Entrepreneurs in Arkansas don’t like to think about the possibility of bankruptcy, but the truth is that everyone in the business world should have some understanding of how bankruptcy works. It’s always preferable to have a plan for the worst, particularly during a time of economic uncertainty.
Typical business bankruptcies
There are different ways that people and businesses can file for bankruptcy. In the United States, all bankruptcies are filed in federal court. The type of filing is referred to by the section of the legal code it’s described in. When large businesses file for bankruptcies, that’s generally a Chapter 7 filing.
Chapter 7 bankruptcy
In Chapter 7, businesses liquidate. This means that they sell off as many of their assets as possible. Once everything has been sold, the proceeds are applied to the business’s debts. Usually, liquidation will not produce enough cash to satisfy all of a company’s creditors, but this process allows owners to wrap up the business and start over again. For small businesses, there’s an additional option called Chapter 13.
Chapter 13 bankruptcy
Technically, Chapter 13 bankruptcies are designed for individuals, not businesses.
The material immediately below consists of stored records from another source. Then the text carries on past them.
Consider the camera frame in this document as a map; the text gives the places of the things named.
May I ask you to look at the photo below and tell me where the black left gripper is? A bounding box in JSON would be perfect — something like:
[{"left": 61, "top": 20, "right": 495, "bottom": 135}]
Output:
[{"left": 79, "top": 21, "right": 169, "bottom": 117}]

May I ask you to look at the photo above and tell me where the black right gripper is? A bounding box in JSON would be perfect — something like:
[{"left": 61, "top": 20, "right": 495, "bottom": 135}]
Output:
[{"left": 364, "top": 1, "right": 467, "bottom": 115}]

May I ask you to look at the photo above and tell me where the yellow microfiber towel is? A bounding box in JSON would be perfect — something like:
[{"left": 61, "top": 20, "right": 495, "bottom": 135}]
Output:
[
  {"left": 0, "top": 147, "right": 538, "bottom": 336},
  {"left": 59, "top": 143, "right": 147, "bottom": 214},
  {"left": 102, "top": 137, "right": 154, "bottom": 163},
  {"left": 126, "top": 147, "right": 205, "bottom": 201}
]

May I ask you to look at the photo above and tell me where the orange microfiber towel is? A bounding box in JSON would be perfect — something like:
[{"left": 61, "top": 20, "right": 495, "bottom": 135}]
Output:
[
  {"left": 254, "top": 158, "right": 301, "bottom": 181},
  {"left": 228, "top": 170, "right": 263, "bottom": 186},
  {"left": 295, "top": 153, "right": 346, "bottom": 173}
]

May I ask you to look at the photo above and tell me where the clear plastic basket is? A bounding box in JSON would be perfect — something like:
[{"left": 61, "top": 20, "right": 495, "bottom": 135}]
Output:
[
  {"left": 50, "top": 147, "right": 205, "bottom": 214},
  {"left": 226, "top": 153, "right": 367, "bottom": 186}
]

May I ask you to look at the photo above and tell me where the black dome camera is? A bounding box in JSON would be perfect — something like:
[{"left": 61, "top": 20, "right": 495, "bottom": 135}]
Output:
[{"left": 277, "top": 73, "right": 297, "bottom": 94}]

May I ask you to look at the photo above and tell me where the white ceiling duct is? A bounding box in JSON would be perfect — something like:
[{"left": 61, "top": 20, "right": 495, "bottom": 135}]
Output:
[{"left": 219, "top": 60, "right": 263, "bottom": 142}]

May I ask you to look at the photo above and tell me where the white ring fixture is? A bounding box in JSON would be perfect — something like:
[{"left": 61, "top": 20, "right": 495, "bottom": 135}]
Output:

However, they can be a great option for sole proprietors who find themselves in trouble. Chapter 13 is not about liquidation; instead, it’s designed for people who have regular income and who want to pay down their debts.
Chapter 13 is all about restructuring and taking time to pay things back. It can be a way of saving a business rather than winding one up. If your small business is in trouble, contacting an experienced attorney to discuss Chapter 13 bankruptcy may be a good idea.